Original poster: "Barton B. Anderson by way of Terry Fritz <twftesla-at-qwest-dot-net>" <tesla123-at-pacbell-dot-net>
Hi John,
I never consider a twin coil spark length as the length of two branches
meeting and
summing their meshed lengths together, but just simply each coils
individual spark
length ability.
Bart
Tesla list wrote:
> Original poster: "by way of Terry Fritz <twftesla-at-qwest-dot-net>"
<FutureT-at-aol-dot-com>
>
> In a message dated 6/11/01 10:18:30 AM Eastern Daylight Time,
> tesla-at-pupman-dot-com writes:
>
> >
> > > Original poster: "Christopher Boden by way of Terry Fritz
> > <twftesla-at-qwest-dot-net>" <chrisboden-at-hotmail-dot-com>
> > > What is the longest realistic streamer length for a bipolar twin coil
> > system
> > > at 10kVA 13.8kV?
> >
> > With John Freau's NST formula 14.2 ft. With John's Potential Transformer
> > formula 17.5 ft. So I'd say
> > somewhere in between, and if your not hitting at least 14 ft., there will
> > be some efficiency work to be done
> > (These numbers consider 120 bps and in John's testing, less spark length
> > for higher bps. These are
> > considered rather optimum spark length efficiency's.
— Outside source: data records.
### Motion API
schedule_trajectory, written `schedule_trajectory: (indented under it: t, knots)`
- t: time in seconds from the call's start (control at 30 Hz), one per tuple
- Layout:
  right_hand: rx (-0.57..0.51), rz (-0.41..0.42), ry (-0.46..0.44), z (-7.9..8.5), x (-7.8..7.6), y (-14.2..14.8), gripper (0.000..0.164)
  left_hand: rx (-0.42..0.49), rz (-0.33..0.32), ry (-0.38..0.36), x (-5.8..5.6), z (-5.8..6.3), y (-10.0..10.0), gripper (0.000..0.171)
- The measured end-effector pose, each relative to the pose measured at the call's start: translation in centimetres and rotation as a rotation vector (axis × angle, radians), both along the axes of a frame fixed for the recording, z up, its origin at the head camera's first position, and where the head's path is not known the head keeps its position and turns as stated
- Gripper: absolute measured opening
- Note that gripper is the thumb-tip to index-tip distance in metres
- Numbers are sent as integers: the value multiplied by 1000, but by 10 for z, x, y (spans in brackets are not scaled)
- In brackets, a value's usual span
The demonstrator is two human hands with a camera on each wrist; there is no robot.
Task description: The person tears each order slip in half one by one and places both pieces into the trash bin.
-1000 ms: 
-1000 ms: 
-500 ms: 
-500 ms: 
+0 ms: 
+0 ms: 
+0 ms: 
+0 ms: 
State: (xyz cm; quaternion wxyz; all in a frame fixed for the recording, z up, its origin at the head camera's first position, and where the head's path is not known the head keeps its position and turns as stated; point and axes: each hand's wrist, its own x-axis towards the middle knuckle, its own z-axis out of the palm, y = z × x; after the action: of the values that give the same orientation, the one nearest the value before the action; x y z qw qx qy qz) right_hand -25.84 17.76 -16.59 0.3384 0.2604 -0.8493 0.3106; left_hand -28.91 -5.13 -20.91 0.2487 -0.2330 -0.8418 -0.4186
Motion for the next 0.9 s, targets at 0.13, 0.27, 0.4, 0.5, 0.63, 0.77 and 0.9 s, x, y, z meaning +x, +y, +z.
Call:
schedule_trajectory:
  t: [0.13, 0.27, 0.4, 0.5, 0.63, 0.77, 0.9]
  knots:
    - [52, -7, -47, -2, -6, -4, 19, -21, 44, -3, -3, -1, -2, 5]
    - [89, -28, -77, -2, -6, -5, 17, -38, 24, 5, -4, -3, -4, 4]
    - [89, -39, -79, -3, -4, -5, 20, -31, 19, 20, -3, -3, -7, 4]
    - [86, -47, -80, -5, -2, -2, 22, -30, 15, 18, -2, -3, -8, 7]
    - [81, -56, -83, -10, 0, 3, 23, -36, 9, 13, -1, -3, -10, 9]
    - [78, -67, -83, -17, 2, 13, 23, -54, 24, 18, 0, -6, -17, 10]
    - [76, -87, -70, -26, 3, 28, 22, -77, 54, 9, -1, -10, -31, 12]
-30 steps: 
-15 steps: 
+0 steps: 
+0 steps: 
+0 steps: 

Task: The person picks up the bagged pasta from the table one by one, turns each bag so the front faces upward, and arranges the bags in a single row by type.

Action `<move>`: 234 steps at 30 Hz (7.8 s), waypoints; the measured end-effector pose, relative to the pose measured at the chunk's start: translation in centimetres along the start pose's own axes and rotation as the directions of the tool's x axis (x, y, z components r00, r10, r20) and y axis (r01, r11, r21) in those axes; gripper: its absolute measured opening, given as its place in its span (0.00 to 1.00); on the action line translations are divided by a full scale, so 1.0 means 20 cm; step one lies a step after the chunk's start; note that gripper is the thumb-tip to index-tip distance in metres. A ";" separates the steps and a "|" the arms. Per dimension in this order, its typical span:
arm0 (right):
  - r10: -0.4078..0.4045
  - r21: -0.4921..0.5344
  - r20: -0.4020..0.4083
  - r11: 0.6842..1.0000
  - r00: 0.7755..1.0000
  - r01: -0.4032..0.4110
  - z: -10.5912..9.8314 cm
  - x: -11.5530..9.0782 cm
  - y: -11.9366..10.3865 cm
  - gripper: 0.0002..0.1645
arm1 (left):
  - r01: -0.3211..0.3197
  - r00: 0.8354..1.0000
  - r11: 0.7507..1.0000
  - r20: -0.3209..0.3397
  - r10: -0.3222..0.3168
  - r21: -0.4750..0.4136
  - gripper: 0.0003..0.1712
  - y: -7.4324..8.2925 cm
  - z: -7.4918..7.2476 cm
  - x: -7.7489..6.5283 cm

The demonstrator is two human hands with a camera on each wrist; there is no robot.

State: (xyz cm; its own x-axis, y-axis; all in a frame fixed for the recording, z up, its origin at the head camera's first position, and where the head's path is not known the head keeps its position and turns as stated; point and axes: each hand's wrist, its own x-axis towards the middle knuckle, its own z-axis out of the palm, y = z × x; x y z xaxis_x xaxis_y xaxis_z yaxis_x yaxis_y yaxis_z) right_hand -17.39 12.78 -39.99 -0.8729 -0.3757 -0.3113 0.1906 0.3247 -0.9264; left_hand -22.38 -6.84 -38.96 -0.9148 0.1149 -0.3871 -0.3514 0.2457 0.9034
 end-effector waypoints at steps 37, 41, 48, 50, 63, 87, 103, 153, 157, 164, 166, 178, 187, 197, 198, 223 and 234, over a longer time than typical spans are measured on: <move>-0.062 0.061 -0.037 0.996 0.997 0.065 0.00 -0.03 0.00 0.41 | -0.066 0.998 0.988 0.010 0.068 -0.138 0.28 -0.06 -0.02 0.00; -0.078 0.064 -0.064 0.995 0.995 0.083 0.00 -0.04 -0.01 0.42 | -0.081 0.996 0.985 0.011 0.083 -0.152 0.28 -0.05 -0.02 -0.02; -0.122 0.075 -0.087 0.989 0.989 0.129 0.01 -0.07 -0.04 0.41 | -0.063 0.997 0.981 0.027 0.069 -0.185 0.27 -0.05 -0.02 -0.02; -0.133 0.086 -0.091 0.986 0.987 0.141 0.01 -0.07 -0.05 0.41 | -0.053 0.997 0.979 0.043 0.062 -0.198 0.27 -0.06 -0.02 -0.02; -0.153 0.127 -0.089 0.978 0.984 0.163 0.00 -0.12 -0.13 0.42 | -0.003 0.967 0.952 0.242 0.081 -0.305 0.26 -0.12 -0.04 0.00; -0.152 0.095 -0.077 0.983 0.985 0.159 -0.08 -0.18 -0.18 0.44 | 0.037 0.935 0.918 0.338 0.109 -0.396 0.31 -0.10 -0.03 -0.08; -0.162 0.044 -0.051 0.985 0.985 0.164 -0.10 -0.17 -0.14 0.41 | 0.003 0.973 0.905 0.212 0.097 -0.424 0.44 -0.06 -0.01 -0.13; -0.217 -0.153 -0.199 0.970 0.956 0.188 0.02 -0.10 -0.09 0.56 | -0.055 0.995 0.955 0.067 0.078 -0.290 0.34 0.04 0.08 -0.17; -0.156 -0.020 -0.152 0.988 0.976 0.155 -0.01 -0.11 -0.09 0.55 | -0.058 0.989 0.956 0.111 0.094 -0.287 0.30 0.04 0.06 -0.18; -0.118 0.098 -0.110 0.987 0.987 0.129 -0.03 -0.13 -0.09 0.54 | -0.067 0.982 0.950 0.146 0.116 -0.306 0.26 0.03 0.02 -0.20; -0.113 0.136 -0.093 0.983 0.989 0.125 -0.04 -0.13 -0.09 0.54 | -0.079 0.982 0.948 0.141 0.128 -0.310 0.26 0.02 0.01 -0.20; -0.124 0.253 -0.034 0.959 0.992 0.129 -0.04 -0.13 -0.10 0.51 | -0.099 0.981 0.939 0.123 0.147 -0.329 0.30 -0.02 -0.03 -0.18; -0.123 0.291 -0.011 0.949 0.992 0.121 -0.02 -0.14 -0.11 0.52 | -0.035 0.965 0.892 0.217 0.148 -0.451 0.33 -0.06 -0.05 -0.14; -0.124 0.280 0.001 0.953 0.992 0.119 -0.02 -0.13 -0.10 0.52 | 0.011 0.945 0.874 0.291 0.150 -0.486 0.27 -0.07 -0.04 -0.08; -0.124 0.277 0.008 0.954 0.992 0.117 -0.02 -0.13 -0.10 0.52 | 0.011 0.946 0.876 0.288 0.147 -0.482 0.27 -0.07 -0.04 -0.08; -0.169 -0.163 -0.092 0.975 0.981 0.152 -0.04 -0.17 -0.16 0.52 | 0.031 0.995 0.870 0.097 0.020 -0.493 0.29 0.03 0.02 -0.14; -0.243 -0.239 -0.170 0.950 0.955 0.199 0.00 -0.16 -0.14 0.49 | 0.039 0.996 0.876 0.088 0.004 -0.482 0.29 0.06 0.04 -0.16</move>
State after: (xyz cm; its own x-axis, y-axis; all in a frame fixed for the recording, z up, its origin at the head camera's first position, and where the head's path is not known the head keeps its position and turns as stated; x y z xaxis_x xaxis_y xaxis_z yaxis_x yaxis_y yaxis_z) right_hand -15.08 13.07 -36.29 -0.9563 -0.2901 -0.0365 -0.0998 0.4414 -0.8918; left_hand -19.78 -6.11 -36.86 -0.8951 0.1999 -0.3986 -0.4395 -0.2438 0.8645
Although spark length
> > can exceed these numbers,
> > typically they don't).
> >
> > Bart Anderson
>
> Bart, Chris, all,
>
> Twin coils give longer sparks than single coils for a given input
> power. To calc the spark length for a twin, first take 1/2 the
> input power. Use the formula on it, then double the result.
>
> Thus, for 10kVA, 1/2 of 10kVA = 5kVA. The sqrt of 5000 =
> 70.71 x 1.7 = 120" or 10 feet. Double this result to give the
> expected spark length of 20 feet for a twin.
>
> The reason that twins give longer sparks is because they must
> be thought of as two smaller coils each of half the power,
> each giving a spark length according to the formula. The
> result is doubled since the sparks meet at the center.